Print exactly what the entries say, line by line, from the first line down to the one with "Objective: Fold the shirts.", inclusive.
------------------------------------------------
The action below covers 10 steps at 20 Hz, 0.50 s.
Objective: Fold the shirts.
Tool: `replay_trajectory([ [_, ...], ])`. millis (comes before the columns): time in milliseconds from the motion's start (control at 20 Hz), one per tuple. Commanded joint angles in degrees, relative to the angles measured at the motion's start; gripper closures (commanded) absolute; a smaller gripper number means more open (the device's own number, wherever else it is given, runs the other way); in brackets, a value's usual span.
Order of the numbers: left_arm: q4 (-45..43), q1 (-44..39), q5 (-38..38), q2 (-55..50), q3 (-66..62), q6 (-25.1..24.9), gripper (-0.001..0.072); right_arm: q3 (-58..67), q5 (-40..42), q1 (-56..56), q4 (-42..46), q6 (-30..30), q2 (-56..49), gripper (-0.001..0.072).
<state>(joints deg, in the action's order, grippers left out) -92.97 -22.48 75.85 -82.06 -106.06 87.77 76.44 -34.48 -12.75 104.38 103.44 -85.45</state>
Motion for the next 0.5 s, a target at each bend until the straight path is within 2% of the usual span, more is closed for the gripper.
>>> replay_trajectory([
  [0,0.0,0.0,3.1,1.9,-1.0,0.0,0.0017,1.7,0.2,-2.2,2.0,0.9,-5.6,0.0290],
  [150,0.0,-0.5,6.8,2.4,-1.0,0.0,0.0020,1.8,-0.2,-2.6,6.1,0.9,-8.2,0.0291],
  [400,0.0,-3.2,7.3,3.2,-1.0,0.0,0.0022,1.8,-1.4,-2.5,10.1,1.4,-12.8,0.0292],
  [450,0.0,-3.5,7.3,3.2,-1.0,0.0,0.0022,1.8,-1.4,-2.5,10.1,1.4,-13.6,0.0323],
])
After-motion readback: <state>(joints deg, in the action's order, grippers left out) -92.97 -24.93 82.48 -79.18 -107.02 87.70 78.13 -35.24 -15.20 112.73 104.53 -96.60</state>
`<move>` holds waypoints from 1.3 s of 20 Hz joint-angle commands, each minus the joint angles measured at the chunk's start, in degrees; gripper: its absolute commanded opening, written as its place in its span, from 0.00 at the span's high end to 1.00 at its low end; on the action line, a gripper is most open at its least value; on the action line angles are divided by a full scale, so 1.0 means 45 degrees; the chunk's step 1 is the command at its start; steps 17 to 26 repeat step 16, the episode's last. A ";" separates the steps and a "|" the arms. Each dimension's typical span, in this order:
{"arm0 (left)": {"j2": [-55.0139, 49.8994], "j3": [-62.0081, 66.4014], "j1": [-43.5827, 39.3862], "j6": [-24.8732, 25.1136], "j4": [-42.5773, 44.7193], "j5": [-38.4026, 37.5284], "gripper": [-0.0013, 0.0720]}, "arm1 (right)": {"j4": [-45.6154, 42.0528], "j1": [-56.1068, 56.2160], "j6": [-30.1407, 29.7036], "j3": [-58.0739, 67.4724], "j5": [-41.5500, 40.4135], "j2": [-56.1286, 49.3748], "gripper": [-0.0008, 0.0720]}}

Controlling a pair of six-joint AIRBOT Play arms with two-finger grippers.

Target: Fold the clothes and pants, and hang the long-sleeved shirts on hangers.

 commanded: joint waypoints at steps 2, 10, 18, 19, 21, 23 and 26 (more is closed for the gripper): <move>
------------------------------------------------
_RESPONSE TO THE EXERCISE_
The action below covers 10 steps at 20 Hz, 0.50 s.
Objective: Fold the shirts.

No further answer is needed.